_DIRECTIONS:_ Your task is to transcribe the data exactly while omitting each picture.

_STORED DATA:_
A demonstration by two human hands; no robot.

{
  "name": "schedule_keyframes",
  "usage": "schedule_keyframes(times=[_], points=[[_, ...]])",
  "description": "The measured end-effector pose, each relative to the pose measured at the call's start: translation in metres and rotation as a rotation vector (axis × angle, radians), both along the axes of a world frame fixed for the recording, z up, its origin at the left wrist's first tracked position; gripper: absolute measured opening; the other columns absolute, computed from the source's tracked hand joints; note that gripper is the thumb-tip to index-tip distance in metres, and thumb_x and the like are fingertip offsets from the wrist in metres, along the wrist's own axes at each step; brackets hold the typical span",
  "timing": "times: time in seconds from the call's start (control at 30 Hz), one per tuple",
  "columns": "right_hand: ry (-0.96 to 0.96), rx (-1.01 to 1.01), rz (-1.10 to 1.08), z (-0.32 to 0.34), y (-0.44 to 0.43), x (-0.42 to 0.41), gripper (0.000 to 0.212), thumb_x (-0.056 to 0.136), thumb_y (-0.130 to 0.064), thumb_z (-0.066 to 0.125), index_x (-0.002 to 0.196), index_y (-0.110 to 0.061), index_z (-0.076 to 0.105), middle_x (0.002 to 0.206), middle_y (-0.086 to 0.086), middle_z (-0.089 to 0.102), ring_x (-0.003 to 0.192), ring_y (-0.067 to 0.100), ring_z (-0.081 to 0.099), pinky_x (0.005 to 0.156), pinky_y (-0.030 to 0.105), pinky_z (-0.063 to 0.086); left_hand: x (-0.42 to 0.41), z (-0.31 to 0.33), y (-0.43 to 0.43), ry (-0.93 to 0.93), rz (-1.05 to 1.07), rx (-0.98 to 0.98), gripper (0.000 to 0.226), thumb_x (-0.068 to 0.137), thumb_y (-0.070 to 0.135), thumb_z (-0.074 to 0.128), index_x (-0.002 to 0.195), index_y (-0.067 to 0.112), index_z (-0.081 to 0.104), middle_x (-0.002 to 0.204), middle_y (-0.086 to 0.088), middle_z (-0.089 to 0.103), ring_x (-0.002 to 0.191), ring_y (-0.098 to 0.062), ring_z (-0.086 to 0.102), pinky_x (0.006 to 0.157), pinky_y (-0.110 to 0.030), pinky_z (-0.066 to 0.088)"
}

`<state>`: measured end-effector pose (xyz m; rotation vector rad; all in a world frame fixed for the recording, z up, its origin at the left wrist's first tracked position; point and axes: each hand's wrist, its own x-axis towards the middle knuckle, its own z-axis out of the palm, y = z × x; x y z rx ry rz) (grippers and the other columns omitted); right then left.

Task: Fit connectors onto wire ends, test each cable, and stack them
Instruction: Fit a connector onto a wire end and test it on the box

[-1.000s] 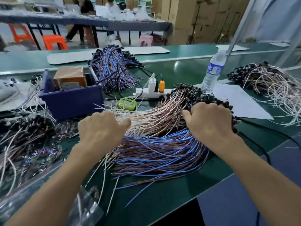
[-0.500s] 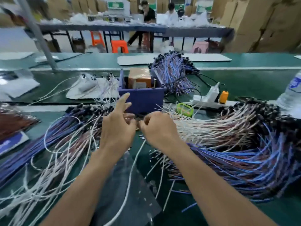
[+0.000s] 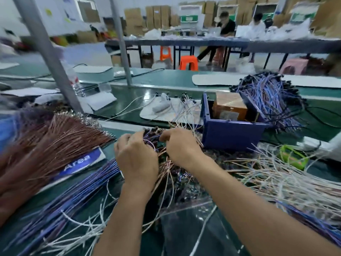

_YOUR SOLUTION:_
A demonstration by two human hands; no robot.

{
  "name": "schedule_keyframes",
  "usage": "schedule_keyframes(times=[_], points=[[_, ...]])",
  "description": "The measured end-effector pose, each relative to the pose measured at the call's start: translation in metres and rotation as a rotation vector (axis × angle, radians), both along the axes of a world frame fixed for the recording, z up, its origin at the left wrist's first tracked position; gripper: absolute measured opening; the other columns absolute, computed from the source's tracked hand joints; note that gripper is the thumb-tip to index-tip distance in metres, and thumb_x and the like are fingertip offsets from the wrist in metres, along the wrist's own axes at each step; brackets hold the typical span",
  "timing": "times: time in seconds from the call's start (control at 30 Hz), one per tuple",
  "columns": "right_hand: ry (-0.96 to 0.96), rx (-1.01 to 1.01), rz (-1.10 to 1.08), z (-0.32 to 0.34), y (-0.44 to 0.43), x (-0.42 to 0.41), gripper (0.000 to 0.212), thumb_x (-0.056 to 0.136), thumb_y (-0.130 to 0.064), thumb_z (-0.066 to 0.125), index_x (-0.002 to 0.196), index_y (-0.110 to 0.061), index_z (-0.076 to 0.105), middle_x (0.002 to 0.206), middle_y (-0.086 to 0.086), middle_z (-0.089 to 0.102), ring_x (-0.003 to 0.192), ring_y (-0.067 to 0.100), ring_z (-0.081 to 0.099), pinky_x (0.005 to 0.156), pinky_y (-0.030 to 0.105), pinky_z (-0.063 to 0.086); left_hand: x (-0.42 to 0.41), z (-0.31 to 0.33), y (-0.43 to 0.43), ry (-0.93 to 0.93), rz (-1.05 to 1.07), rx (-0.98 to 0.98), gripper (0.000 to 0.226), thumb_x (-0.068 to 0.137), thumb_y (-0.070 to 0.135), thumb_z (-0.074 to 0.128), index_x (-0.002 to 0.195), index_y (-0.067 to 0.112), index_z (-0.081 to 0.104), middle_x (-0.002 to 0.204), middle_y (-0.086 to 0.088), middle_z (-0.089 to 0.103), ring_x (-0.002 to 0.191), ring_y (-0.098 to 0.062), ring_z (-0.086 to 0.102), pinky_x (0.006 to 0.157), pinky_y (-0.110 to 0.030), pinky_z (-0.066 to 0.088)"
}

`<state>`: measured end-effector pose (xyz m; rotation vector rad; all in a world frame fixed for the recording, z up, its origin at the left wrist's first tracked position; point and axes: each hand's wrist, its own x-axis towards the middle knuckle, its own z-axis out of the palm, y = z × x; x y z rx ry rz) (grippers and the other columns omitted); right then left.

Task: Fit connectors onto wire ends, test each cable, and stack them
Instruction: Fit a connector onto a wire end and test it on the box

[-1.000s] 
[-0.500s] 
[+0.000s] 

The answer requires no further additions.